## Given entries
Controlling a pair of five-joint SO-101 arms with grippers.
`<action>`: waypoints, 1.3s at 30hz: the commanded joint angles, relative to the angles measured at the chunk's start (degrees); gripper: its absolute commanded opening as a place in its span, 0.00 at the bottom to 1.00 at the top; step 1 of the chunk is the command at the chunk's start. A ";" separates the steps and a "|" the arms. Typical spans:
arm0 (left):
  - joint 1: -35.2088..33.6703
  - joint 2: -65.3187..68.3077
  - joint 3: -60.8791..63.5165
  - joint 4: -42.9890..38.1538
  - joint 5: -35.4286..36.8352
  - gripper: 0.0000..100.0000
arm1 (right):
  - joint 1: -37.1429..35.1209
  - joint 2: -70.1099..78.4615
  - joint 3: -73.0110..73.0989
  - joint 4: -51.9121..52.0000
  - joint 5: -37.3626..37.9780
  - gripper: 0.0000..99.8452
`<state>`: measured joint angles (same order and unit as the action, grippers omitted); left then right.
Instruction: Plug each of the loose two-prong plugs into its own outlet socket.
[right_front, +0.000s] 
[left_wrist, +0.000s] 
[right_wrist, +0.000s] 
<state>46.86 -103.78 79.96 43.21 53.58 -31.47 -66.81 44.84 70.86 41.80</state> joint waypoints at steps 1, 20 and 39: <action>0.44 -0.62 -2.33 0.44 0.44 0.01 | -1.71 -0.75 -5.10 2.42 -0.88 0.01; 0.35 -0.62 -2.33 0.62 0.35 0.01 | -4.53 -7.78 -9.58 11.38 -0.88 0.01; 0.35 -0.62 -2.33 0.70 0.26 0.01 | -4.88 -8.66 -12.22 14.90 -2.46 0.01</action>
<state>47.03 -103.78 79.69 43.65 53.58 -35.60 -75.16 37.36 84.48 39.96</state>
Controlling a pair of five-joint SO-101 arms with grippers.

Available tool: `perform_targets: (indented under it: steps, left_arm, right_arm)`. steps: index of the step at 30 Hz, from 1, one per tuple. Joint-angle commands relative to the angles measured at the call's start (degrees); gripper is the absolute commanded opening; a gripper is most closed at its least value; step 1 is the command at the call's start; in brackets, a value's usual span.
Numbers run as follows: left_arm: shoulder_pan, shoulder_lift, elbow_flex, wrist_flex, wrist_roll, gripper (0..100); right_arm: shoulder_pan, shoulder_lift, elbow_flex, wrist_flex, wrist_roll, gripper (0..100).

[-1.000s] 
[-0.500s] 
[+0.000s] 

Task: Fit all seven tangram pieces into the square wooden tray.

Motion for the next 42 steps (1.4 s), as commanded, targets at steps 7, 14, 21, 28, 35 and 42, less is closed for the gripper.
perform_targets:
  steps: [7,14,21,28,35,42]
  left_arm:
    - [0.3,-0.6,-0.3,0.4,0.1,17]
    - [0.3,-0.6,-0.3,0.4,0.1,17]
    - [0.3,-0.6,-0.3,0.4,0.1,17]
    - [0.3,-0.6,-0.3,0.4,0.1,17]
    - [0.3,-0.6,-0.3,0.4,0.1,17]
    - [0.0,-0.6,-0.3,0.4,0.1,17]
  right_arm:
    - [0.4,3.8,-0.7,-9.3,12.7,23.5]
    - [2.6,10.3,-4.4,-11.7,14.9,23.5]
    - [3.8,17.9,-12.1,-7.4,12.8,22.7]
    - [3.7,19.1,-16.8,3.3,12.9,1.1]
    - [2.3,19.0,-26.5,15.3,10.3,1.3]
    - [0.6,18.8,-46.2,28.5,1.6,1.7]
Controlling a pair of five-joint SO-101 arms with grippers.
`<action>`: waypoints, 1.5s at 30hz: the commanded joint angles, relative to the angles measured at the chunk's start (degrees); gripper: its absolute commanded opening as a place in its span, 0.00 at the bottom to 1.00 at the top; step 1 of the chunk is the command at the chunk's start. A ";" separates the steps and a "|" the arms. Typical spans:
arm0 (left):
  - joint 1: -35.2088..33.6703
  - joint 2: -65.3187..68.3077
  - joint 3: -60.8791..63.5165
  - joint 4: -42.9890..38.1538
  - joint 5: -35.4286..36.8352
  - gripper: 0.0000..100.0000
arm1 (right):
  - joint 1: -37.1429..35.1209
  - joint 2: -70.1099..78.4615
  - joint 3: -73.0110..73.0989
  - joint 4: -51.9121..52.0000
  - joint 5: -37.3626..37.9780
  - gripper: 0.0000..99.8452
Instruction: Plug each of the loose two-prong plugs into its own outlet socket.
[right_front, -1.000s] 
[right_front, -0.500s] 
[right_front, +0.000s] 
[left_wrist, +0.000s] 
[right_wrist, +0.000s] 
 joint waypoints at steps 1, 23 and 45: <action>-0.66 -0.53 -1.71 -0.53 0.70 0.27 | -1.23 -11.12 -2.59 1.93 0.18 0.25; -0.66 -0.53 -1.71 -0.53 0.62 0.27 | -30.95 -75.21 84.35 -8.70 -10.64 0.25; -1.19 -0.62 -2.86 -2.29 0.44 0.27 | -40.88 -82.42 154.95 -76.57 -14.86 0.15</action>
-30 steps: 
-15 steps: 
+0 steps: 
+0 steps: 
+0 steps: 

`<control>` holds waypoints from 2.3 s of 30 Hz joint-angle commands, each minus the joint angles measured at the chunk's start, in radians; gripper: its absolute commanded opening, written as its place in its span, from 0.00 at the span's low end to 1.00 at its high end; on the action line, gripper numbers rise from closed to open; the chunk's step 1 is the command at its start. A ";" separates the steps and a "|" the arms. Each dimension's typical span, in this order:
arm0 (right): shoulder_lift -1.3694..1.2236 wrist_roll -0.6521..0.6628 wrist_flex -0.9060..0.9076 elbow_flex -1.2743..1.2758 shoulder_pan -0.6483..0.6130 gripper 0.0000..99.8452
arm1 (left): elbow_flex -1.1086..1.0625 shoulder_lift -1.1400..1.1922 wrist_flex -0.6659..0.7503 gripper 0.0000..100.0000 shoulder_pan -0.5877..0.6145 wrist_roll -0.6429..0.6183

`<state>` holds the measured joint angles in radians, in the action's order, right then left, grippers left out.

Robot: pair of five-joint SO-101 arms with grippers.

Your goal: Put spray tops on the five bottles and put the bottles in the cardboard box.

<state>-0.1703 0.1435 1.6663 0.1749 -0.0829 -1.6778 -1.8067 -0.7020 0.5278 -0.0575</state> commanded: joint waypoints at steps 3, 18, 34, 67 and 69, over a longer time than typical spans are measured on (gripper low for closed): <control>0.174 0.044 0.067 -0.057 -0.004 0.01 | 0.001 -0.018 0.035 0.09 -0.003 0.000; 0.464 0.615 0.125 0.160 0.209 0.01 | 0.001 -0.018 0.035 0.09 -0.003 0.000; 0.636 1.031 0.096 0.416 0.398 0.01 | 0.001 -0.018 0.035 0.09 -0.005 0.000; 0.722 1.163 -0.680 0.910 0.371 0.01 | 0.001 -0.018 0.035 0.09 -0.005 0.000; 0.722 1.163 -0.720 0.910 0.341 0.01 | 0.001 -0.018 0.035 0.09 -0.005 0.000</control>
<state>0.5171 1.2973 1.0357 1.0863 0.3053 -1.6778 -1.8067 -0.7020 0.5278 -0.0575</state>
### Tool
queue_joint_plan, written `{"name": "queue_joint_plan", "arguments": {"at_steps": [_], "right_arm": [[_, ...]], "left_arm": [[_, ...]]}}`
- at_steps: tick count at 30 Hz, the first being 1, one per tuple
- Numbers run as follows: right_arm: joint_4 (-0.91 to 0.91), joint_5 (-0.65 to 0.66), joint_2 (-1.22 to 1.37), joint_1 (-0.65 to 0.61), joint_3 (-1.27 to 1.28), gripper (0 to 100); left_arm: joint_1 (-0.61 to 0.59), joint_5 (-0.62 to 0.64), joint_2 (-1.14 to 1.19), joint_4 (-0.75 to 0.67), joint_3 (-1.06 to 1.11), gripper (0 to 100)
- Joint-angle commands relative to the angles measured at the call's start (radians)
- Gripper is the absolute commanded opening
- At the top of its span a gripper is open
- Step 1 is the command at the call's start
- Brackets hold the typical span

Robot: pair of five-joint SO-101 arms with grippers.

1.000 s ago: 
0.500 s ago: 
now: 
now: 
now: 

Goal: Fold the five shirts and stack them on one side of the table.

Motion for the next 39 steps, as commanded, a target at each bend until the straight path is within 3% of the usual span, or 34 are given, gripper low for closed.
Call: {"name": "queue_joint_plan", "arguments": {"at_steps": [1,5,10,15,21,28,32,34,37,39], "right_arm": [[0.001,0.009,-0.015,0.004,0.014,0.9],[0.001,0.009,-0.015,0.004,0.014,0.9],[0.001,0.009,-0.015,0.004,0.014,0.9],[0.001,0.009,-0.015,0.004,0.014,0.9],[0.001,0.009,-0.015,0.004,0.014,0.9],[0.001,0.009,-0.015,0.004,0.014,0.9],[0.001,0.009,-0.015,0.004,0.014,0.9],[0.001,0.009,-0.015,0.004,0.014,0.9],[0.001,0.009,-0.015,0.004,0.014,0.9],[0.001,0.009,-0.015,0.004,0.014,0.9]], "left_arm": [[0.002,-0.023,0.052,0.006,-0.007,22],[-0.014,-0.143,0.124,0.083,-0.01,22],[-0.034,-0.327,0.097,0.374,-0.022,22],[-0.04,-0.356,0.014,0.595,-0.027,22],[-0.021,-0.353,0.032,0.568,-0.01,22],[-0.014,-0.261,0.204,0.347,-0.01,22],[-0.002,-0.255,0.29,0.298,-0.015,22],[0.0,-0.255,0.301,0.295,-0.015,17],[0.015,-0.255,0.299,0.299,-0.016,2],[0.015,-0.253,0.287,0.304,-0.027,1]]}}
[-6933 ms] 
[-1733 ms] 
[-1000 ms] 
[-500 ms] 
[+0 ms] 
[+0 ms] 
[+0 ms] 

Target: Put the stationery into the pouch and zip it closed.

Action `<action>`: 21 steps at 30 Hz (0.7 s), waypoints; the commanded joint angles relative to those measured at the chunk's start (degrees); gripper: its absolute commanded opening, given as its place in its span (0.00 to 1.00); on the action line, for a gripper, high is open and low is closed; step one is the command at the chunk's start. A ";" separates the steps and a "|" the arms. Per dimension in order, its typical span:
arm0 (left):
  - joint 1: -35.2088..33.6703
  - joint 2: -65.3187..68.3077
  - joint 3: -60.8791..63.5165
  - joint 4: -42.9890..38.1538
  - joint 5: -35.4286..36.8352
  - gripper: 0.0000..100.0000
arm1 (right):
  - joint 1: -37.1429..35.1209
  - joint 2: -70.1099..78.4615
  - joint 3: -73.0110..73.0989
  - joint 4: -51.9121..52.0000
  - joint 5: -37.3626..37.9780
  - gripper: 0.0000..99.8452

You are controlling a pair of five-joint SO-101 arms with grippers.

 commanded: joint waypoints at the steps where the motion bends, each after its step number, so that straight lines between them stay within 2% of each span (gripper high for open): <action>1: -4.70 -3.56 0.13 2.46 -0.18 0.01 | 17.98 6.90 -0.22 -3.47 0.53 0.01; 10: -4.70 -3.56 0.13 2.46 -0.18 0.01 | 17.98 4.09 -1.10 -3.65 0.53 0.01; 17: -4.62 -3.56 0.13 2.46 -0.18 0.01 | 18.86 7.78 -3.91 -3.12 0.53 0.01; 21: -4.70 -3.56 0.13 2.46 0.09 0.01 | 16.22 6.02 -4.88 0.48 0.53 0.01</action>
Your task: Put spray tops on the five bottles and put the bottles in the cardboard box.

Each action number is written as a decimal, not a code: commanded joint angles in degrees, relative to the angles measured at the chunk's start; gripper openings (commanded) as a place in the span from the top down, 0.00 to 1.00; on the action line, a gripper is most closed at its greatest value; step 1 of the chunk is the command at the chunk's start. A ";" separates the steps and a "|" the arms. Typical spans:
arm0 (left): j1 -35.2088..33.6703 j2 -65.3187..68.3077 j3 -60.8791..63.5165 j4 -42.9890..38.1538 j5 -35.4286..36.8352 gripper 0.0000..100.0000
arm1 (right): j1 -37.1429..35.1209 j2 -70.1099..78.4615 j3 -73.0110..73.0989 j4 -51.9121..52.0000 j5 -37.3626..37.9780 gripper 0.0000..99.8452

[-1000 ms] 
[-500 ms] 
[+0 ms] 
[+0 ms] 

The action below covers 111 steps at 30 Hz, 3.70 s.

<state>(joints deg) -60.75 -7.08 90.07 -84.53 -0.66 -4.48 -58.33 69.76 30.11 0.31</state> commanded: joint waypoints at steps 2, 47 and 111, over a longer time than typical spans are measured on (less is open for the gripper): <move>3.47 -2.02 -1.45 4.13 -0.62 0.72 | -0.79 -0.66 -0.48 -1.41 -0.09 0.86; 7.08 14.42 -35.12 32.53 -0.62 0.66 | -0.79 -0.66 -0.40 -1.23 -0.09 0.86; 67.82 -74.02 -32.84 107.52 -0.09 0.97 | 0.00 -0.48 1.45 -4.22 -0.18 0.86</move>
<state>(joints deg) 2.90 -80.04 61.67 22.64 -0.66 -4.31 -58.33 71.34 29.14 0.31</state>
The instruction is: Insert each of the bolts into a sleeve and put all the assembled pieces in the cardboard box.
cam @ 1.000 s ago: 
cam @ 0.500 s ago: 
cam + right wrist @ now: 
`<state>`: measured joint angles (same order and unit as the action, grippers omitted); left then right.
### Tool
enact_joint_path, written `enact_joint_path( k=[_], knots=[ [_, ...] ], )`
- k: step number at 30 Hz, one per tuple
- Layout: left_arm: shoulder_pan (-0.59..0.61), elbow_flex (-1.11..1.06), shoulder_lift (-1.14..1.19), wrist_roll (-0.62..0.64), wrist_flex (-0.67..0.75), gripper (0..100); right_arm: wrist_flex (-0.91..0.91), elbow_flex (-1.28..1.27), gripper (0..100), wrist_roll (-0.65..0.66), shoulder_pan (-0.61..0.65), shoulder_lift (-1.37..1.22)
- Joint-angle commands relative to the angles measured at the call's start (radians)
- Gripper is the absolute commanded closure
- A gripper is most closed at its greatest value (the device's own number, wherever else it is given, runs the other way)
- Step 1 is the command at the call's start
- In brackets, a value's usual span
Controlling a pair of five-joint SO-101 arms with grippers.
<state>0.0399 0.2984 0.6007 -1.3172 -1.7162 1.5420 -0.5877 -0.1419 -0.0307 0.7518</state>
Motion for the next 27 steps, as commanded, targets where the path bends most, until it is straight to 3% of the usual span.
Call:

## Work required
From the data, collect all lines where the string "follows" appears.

## Task result
Numbers run as follows: left_arm: shoulder_pan, shoulder_lift, elbow_flex, wrist_flex, wrist_roll, gripper (0..100); right_arm: shoulder_pan, shoulder_lift, elbow_flex, wrist_flex, wrist_roll, gripper (0..100).
- Numbers run as follows: right_arm: joint_4 (-0.91 to 0.91), joint_5 (-0.65 to 0.66), joint_2 (-1.22 to 1.37), joint_1 (-0.65 to 0.61), joint_3 (-1.27 to 1.28), gripper (0 to 100); left_arm: joint_1 (-0.61 to 0.59), joint_5 (-0.62 to 0.64), joint_2 (-1.14 to 1.19), joint_4 (-0.75 to 0.67), joint_3 (-1.06 to 1.11), gripper (0 to 100)

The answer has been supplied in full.